• [WHAT IS BEING ASKED]: Two lines in the listing below mark the span: one contains "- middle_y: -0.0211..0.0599" and one contains "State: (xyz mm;". Reproduce both of them and everything between, exactly.
╭─ RAW DATA
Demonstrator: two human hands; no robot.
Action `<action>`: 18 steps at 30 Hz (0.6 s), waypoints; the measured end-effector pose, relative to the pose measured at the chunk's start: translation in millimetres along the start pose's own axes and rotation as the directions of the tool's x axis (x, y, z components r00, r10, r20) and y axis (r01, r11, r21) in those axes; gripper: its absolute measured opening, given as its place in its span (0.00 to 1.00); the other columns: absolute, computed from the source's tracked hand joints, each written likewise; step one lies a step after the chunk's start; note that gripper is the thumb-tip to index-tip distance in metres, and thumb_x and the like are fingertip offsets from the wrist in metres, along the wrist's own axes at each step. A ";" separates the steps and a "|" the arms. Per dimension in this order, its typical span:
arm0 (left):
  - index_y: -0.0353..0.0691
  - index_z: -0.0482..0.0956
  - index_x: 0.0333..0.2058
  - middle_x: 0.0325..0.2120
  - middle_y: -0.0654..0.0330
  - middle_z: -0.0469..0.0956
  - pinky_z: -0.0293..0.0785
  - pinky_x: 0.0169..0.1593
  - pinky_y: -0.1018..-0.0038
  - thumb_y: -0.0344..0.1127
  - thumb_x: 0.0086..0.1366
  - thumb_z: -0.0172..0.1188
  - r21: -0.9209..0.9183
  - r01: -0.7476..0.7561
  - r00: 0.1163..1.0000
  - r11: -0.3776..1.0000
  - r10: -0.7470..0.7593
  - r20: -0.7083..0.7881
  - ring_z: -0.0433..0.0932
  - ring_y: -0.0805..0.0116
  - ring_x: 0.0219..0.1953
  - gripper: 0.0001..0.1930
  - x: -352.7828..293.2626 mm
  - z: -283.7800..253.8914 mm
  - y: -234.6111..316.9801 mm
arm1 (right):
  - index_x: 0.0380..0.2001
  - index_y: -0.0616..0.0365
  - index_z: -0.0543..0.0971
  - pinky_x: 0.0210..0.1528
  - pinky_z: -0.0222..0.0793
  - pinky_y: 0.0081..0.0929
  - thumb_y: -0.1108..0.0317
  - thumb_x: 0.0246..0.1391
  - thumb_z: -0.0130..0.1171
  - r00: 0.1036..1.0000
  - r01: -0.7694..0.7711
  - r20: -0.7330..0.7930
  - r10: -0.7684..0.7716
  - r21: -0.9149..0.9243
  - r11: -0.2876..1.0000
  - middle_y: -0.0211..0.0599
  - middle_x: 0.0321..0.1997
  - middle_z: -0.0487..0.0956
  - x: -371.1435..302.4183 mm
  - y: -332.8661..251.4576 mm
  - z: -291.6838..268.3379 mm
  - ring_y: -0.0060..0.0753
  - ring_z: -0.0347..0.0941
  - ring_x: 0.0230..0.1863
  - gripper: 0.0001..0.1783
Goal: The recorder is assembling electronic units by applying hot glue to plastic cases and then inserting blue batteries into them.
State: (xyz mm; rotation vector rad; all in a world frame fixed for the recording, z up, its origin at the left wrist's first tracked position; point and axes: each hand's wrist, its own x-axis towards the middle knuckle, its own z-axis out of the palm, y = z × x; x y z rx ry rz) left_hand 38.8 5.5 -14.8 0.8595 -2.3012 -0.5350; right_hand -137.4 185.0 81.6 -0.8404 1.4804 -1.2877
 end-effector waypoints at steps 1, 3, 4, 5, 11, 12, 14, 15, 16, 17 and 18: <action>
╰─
• [WRITTEN ANSWER]:
  - middle_y: -0.0211..0.0599
  - middle_x: 0.0321..0.1997
  - middle_z: -0.0487..0.0956
  - x: -371.1435..302.4183 mm
  - y: -332.8661..251.4576 mm
  - z: -291.6838..268.3379 mm
  - ring_y: -0.0060..0.0753
  - ring_z: -0.0347..0.0941
  - ring_x: 0.0230..0.1863
  - gripper: 0.0001..0.1783
Goal: The recorder is assembling electronic units by applying hot glue to plastic cases and then inserting blue batteries into them.
State: (xyz mm; rotation vector rad; all in a world frame fixed for the recording, z up, its origin at the left wrist's first tracked position; point and axes: each hand's wrist, its own x-axis towards the middle knuckle, its own z-axis out of the palm, y = z × x; x y z rx ry rz) left_hand 38.8 5.5 -14.8 0.8595 -2.3012 -0.5350; right_hand -137.4 185.0 81.6 -0.8404 1.4804 -1.2877

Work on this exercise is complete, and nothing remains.